* _EXERCISE OBJECTIVE_:
Produce a verbatim copy of the data below that contains no pictures.

* _DATA PROVIDED_:
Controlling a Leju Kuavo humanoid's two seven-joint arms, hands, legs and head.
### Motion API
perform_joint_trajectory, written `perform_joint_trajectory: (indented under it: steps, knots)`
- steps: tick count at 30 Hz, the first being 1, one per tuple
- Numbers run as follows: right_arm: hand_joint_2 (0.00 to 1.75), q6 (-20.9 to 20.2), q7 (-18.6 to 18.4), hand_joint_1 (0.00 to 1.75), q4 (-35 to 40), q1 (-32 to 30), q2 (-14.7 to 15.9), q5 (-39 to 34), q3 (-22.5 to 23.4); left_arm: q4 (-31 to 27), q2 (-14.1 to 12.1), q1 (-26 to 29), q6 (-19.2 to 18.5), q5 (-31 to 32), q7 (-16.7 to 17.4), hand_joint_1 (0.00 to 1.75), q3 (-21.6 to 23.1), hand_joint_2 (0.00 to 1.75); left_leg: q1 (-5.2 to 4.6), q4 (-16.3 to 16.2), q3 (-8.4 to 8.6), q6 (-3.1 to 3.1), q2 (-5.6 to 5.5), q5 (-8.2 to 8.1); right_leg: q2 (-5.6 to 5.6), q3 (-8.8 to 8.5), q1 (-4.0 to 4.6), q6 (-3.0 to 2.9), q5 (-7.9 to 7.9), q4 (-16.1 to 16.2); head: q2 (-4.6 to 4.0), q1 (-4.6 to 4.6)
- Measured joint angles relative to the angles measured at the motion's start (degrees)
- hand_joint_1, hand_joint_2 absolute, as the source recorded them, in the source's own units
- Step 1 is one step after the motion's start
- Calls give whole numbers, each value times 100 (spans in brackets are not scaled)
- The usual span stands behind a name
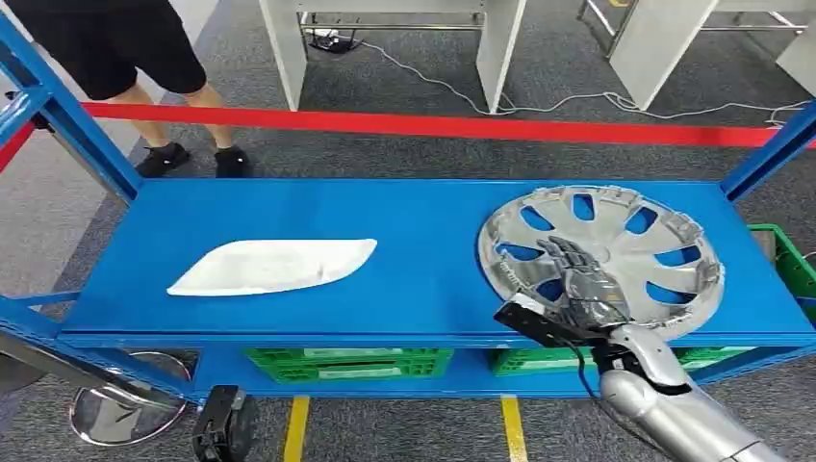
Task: Take the parts from the cabinet and place them on the table.
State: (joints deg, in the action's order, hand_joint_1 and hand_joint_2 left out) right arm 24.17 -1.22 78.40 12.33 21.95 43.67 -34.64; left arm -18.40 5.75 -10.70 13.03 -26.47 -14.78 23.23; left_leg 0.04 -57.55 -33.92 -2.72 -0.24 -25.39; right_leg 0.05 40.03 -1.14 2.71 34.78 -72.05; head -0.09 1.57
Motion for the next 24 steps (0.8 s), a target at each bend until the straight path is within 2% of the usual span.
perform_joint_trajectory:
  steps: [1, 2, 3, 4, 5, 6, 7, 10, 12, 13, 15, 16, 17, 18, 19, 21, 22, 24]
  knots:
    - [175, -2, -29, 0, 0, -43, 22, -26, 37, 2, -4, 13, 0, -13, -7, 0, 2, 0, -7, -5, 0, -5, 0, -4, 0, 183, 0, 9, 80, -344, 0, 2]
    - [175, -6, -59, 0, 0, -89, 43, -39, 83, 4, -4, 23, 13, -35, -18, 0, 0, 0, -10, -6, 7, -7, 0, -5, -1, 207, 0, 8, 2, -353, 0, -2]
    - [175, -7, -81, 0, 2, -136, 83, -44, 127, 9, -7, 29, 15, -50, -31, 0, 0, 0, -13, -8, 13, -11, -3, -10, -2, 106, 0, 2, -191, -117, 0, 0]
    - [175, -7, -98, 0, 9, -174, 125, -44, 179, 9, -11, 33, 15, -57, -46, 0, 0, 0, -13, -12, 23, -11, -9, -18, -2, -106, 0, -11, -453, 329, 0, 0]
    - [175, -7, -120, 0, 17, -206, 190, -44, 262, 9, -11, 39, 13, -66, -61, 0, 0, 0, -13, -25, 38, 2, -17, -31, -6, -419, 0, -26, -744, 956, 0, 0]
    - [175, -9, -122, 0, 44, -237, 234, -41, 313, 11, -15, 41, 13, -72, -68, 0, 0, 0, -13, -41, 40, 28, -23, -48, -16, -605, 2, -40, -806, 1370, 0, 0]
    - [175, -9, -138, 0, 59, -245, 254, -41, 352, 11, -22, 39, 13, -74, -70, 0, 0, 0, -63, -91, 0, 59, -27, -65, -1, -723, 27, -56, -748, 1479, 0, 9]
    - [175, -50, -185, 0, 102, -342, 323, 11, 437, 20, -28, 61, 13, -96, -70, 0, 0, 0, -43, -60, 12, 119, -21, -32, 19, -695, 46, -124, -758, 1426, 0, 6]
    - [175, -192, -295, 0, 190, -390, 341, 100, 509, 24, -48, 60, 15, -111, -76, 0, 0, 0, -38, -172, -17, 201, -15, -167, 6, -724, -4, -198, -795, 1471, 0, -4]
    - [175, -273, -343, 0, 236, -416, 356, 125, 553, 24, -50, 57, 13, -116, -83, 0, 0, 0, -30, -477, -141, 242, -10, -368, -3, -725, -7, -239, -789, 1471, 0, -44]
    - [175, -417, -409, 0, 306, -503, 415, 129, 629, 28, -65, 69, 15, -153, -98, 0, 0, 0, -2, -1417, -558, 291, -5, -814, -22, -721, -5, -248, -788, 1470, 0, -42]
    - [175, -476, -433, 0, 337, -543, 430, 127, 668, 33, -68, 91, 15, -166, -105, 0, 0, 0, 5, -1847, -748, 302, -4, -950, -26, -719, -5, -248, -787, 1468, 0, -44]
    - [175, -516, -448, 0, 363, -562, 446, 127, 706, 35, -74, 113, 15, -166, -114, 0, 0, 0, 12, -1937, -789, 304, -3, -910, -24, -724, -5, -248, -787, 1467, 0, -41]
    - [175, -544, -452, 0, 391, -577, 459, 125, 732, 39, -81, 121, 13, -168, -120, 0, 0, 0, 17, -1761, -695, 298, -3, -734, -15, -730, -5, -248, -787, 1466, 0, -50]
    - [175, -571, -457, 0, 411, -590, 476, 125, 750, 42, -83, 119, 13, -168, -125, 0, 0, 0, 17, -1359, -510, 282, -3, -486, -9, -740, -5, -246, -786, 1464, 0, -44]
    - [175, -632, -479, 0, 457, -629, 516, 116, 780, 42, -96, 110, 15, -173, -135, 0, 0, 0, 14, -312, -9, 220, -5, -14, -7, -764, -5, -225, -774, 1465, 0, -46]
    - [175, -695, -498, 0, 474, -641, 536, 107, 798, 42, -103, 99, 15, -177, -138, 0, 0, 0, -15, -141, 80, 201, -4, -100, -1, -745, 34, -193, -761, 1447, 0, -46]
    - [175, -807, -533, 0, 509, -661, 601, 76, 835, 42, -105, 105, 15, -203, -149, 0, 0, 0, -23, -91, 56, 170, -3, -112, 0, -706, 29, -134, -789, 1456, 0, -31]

* _REPLY_:
Controlling a Leju Kuavo humanoid's two seven-joint arms, hands, legs and head.
### Motion API
perform_joint_trajectory, written `perform_joint_trajectory: (indented under it: steps, knots)`
- steps: tick count at 30 Hz, the first being 1, one per tuple
- Numbers run as follows: right_arm: hand_joint_2 (0.00 to 1.75), q6 (-20.9 to 20.2), q7 (-18.6 to 18.4), hand_joint_1 (0.00 to 1.75), q4 (-35 to 40), q1 (-32 to 30), q2 (-14.7 to 15.9), q5 (-39 to 34), q3 (-22.5 to 23.4); left_arm: q4 (-31 to 27), q2 (-14.1 to 12.1), q1 (-26 to 29), q6 (-19.2 to 18.5), q5 (-31 to 32), q7 (-16.7 to 17.4), hand_joint_1 (0.00 to 1.75), q3 (-21.6 to 23.1), hand_joint_2 (0.00 to 1.75); left_leg: q1 (-5.2 to 4.6), q4 (-16.3 to 16.2), q3 (-8.4 to 8.6), q6 (-3.1 to 3.1), q2 (-5.6 to 5.5), q5 (-8.2 to 8.1); right_leg: q2 (-5.6 to 5.6), q3 (-8.8 to 8.5), q1 (-4.0 to 4.6), q6 (-3.0 to 2.9), q5 (-7.9 to 7.9), q4 (-16.1 to 16.2); head: q2 (-4.6 to 4.0), q1 (-4.6 to 4.6)
- Measured joint angles relative to the angles measured at the motion's start (degrees)
- hand_joint_1, hand_joint_2 absolute, as the source recorded them, in the source's own units
- Step 1 is one step after the motion's start
- Calls give whole numbers, each value times 100 (spans in brackets are not scaled)
- The usual span stands behind a name
Task: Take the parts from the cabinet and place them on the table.
State: (joints deg, in the action's order, hand_joint_1 and hand_joint_2 left out) right arm 24.17 -1.22 78.40 12.33 21.95 43.67 -34.64; left arm -18.40 5.75 -10.70 13.03 -26.47 -14.78 23.23; left_leg 0.04 -57.55 -33.92 -2.72 -0.24 -25.39; right_leg 0.05 40.03 -1.14 2.71 34.78 -72.05; head -0.09 1.57
Motion for the next 24 steps (0.8 s), a target at each bend until the straight path is within 2% of the usual span.
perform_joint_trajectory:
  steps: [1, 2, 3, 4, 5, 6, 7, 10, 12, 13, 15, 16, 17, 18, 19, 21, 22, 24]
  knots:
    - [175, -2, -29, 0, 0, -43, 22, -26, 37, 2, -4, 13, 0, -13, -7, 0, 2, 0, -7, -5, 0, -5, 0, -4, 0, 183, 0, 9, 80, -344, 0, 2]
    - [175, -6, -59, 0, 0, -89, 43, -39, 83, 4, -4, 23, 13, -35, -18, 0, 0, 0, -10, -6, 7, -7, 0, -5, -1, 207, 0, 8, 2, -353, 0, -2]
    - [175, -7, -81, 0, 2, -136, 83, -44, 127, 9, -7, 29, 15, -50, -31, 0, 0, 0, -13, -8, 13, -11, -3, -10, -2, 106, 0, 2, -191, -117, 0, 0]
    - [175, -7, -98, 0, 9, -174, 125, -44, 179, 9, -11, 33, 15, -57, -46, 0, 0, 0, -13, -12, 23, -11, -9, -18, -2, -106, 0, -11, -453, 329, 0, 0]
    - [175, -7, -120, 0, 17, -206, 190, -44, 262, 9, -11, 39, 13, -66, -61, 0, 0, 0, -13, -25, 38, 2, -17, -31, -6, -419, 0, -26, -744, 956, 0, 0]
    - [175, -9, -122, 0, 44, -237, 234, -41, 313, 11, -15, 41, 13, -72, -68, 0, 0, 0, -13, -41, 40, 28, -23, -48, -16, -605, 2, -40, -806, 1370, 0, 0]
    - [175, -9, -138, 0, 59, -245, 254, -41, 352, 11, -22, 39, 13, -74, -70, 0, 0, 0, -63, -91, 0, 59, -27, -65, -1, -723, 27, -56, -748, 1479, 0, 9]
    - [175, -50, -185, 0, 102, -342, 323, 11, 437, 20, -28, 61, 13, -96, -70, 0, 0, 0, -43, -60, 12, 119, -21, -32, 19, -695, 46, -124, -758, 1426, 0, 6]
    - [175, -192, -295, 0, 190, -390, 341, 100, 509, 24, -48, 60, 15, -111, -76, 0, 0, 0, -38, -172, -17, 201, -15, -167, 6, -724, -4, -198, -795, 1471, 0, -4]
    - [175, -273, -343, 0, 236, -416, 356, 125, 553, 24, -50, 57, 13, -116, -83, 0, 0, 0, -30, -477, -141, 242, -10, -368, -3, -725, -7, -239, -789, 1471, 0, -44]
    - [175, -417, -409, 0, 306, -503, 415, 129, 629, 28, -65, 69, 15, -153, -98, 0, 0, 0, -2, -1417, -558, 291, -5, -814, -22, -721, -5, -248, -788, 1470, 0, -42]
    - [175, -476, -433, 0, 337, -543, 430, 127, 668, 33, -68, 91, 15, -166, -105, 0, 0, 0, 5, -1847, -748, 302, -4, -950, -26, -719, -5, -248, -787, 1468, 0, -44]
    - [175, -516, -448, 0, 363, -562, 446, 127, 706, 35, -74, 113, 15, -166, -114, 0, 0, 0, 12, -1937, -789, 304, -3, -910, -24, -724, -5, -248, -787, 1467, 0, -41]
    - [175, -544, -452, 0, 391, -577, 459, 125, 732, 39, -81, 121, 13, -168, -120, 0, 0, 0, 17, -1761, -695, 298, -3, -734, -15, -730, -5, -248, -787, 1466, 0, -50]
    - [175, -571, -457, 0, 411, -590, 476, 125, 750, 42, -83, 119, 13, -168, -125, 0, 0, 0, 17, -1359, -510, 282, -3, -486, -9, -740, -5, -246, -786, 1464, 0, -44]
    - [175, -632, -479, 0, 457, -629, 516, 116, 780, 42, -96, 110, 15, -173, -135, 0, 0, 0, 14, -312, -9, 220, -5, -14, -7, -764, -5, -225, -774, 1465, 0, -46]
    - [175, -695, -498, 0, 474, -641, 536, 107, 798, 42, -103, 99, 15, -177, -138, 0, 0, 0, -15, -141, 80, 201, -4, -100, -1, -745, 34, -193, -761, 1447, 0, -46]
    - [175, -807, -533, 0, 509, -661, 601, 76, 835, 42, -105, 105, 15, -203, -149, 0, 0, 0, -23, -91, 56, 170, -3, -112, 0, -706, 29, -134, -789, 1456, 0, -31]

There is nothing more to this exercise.